Automatic centerline extraction is possible from CMRA data. Future work will focus on automated stenosis detection.

Acknowledgements

This research has been supported by the EPSRC Technology Strategy Board (UK)

References

1. Henningsson et al., MRM 2012

2. Piccini et al., MRM 2012

3. Pang et al., MRM 2014

4. Henningsson et al., ISMRM, 2015

5. Schaap et al., Medical Image Analysis 2009

6. Wink et al., MRM 2002

7. Sachs et al., MRM 1995

8. Frangi et al., MICCAI 1998

Figures

Figure 1: Reformatted images of original CMRA (top) and corresponding vesselness images (bottom). Two healthy subjects (A, B), one patient with a normal LAD and occluded RCA (C, red arrow, excluded from study) and one patient with diffuse CAD in both RCA (red arrow) and LAD (yellow arrow) (D).

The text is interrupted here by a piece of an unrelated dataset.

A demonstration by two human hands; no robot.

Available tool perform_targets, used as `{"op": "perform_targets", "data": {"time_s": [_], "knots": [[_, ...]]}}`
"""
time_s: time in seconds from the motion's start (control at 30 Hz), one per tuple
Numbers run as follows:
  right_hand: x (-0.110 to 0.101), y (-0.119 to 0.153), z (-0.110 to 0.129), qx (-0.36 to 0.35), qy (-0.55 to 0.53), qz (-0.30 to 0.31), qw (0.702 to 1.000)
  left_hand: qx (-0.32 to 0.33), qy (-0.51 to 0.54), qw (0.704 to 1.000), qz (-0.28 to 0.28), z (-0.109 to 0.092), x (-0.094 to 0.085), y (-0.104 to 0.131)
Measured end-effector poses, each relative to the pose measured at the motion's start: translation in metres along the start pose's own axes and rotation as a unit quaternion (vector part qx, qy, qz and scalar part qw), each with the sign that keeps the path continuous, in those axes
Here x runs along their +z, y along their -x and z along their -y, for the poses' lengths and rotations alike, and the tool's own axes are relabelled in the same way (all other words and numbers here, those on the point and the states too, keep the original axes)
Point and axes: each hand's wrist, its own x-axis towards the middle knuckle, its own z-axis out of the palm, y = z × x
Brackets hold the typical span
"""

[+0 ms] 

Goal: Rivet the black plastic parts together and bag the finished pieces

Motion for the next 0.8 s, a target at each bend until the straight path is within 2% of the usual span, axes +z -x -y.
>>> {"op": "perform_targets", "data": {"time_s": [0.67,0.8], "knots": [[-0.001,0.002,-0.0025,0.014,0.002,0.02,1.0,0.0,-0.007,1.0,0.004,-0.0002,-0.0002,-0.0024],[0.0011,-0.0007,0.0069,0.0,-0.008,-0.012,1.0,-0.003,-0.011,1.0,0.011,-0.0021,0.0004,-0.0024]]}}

Figure 2: Evaluation measures: Success of tracking, centerline distance between manual and automatic tracing, and the centerline length (all results given as median [IQR])

Figure 3: Resulting automatically traced centerlines. A-C: correct centerlines, D: small error in LCX, E-F: wrong tracing in LCX that was corrected by adding one additional point (shown as black dot), G-H: wrong tracing of LCX (G) and both LCX and LAD (H) that was not corrected by adding an additional point.

Figure 4: Centerlines projected onto a MIP of a few slices of the original images (top row) and vesselness images (bottom row). Manual centerlines in red, automatic in yellow, and, when measured, the automatic centerline by using one extra point in blue.